■ **HOW TO COMPLETE THIS TASK**
Transcribe the data exactly, stopping after the "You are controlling" line.
_ _ _
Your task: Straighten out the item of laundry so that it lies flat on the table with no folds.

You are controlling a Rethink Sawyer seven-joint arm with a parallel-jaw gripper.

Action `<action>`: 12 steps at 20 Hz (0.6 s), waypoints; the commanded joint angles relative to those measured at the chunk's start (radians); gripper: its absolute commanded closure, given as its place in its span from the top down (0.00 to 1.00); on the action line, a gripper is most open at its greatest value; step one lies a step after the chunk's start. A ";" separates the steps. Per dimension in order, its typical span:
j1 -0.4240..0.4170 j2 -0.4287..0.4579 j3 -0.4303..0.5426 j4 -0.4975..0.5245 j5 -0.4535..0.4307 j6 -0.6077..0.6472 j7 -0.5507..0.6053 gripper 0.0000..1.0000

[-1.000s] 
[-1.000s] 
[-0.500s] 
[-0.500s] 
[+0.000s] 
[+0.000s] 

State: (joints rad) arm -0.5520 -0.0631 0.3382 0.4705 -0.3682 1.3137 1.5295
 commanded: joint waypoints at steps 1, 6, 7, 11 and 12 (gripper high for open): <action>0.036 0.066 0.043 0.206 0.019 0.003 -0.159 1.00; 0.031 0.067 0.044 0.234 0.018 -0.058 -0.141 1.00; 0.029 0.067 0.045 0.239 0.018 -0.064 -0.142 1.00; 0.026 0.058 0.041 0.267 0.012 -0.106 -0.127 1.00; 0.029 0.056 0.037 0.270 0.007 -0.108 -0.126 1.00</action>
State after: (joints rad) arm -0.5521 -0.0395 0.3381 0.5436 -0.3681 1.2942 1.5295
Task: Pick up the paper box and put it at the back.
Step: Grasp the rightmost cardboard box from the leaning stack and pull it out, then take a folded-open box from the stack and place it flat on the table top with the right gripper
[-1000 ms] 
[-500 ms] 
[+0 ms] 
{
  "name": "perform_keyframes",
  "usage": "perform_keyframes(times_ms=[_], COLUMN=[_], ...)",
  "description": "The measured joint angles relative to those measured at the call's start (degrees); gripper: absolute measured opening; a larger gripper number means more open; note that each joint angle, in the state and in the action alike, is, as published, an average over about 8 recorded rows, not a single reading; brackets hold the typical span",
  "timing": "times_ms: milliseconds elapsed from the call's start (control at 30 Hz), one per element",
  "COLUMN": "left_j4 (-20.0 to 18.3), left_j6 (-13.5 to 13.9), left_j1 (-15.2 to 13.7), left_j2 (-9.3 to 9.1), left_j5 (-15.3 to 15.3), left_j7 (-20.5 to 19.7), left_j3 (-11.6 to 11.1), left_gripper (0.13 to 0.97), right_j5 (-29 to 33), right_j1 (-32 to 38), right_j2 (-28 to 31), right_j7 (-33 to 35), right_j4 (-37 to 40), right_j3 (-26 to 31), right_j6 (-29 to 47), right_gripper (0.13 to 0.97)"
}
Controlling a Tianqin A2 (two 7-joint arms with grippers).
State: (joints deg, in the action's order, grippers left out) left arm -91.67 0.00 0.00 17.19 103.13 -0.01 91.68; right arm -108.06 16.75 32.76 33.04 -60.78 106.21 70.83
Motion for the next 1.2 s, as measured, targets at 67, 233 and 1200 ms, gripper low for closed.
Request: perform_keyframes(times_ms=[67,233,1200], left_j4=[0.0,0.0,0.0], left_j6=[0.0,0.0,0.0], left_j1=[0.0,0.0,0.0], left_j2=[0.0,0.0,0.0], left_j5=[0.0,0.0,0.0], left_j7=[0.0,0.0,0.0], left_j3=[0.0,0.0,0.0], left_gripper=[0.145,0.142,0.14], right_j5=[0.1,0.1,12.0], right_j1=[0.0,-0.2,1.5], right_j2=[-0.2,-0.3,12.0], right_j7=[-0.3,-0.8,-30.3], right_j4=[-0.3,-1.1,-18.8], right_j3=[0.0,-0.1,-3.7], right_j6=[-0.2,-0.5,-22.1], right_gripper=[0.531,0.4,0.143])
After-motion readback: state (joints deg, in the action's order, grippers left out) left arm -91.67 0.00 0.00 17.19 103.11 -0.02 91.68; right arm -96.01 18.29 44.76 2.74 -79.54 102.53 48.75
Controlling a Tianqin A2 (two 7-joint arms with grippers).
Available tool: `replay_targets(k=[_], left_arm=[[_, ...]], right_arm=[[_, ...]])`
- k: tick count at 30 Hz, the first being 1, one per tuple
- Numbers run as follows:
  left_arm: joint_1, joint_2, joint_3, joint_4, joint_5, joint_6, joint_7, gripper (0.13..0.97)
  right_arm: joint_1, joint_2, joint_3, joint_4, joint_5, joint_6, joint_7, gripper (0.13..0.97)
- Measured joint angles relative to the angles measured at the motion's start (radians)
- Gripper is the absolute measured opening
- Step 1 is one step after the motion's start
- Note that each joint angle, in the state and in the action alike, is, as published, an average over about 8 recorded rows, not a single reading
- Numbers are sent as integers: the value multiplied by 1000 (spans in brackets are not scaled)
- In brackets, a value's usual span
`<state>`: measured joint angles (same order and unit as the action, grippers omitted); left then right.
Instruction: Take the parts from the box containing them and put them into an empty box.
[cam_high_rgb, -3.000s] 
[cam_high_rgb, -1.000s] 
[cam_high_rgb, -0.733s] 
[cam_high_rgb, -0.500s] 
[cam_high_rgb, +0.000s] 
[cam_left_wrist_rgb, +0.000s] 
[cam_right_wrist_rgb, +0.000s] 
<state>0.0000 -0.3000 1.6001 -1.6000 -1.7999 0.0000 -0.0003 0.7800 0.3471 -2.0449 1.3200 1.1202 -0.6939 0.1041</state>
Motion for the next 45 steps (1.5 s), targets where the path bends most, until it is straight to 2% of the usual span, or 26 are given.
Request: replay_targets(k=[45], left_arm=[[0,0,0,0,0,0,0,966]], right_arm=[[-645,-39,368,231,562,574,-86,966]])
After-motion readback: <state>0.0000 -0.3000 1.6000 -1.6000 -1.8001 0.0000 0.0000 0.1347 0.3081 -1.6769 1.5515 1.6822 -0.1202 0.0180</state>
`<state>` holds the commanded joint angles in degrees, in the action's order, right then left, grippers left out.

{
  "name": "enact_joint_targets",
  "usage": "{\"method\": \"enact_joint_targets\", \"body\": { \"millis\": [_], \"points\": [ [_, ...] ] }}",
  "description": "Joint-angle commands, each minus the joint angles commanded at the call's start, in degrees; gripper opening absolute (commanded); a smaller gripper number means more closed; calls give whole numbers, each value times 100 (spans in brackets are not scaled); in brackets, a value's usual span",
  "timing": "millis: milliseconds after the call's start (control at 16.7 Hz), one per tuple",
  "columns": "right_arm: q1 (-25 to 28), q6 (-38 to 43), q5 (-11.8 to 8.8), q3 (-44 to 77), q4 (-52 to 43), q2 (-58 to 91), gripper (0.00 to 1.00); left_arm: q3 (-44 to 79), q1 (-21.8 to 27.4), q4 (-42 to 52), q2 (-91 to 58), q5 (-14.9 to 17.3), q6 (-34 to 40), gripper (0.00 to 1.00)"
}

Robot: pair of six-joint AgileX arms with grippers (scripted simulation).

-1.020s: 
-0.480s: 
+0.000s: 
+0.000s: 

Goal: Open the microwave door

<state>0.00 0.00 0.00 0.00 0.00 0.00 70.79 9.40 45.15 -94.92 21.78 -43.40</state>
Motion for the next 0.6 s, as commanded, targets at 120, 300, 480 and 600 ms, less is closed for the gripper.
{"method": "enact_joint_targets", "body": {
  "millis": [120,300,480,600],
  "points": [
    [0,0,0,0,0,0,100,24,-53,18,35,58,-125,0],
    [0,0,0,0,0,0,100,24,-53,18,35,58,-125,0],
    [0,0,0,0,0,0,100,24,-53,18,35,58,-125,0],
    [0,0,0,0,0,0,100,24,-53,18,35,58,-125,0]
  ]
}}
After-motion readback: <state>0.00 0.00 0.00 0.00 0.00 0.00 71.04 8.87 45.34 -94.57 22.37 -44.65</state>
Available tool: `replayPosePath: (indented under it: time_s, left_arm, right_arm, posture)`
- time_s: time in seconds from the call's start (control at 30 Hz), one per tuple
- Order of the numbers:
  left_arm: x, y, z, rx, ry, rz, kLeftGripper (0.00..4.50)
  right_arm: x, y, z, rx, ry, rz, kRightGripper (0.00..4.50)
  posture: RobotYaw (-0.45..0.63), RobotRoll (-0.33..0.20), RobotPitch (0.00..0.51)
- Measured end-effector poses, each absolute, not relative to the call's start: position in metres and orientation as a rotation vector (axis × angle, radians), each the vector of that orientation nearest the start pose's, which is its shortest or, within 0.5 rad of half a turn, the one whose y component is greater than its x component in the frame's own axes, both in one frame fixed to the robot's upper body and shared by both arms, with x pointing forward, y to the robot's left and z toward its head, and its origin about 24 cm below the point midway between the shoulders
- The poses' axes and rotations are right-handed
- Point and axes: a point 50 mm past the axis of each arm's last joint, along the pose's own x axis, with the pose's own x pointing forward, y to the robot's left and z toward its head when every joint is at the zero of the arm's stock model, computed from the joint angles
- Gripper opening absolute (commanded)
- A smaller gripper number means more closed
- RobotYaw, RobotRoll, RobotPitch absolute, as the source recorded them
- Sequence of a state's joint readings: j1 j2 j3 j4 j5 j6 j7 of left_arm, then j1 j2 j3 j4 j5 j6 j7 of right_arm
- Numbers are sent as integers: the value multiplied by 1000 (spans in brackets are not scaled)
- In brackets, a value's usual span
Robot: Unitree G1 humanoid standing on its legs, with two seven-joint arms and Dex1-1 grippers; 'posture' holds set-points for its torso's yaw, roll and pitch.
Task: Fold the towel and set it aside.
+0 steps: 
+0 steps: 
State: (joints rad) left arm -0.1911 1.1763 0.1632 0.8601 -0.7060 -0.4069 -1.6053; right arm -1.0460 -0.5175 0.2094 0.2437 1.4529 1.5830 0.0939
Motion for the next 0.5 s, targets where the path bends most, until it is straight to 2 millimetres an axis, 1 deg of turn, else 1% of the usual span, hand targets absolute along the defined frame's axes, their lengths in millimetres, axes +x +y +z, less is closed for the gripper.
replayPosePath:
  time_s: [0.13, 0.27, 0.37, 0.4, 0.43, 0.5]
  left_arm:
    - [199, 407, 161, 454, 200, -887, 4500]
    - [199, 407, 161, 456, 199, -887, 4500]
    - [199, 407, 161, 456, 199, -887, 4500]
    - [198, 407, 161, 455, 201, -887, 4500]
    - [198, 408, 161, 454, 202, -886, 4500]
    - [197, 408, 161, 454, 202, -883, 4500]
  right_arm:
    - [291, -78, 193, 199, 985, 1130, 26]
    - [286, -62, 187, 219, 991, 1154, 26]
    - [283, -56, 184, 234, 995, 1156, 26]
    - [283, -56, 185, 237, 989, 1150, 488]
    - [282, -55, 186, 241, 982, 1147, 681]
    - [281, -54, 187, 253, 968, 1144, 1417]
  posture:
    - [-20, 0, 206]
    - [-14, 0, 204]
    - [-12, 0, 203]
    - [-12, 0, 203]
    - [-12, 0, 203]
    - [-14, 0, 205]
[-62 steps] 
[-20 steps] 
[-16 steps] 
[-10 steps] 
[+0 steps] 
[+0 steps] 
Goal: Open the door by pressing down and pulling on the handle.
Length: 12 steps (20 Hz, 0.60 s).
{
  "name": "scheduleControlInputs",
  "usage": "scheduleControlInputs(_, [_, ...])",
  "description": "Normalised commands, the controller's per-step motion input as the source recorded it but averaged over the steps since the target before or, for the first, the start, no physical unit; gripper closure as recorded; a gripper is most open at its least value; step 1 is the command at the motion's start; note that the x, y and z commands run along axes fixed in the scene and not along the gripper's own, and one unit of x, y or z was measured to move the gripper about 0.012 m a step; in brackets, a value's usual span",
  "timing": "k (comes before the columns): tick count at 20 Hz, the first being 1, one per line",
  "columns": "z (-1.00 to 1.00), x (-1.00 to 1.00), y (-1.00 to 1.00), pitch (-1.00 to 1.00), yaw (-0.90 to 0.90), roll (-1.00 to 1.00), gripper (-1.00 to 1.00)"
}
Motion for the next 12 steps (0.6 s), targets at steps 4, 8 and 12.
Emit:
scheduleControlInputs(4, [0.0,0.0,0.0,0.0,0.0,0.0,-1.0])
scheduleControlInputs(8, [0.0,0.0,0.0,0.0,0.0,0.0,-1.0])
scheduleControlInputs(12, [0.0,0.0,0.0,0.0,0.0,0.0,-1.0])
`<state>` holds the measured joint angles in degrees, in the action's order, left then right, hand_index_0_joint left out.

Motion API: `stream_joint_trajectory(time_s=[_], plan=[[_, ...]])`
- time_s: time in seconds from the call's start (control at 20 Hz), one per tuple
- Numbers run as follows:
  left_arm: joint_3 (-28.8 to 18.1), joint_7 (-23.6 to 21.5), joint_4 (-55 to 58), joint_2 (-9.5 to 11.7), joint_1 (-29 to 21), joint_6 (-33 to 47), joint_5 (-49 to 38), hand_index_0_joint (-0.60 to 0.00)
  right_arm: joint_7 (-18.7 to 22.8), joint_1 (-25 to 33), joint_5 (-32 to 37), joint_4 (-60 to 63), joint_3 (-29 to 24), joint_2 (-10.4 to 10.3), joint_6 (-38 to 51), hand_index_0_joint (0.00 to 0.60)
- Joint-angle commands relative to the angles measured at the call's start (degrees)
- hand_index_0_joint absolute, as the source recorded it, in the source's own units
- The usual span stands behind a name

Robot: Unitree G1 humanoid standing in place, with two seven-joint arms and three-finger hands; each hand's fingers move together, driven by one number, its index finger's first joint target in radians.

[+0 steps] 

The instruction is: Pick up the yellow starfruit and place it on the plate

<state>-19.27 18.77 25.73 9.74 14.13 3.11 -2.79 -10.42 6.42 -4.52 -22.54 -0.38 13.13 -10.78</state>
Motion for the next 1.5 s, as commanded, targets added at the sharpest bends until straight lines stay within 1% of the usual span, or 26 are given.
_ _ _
■ **EXERCISE ANSWER**
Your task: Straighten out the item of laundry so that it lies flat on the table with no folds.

You are controlling a Rethink Sawyer seven-joint arm with a parallel-jaw gripper.

That finishes the output.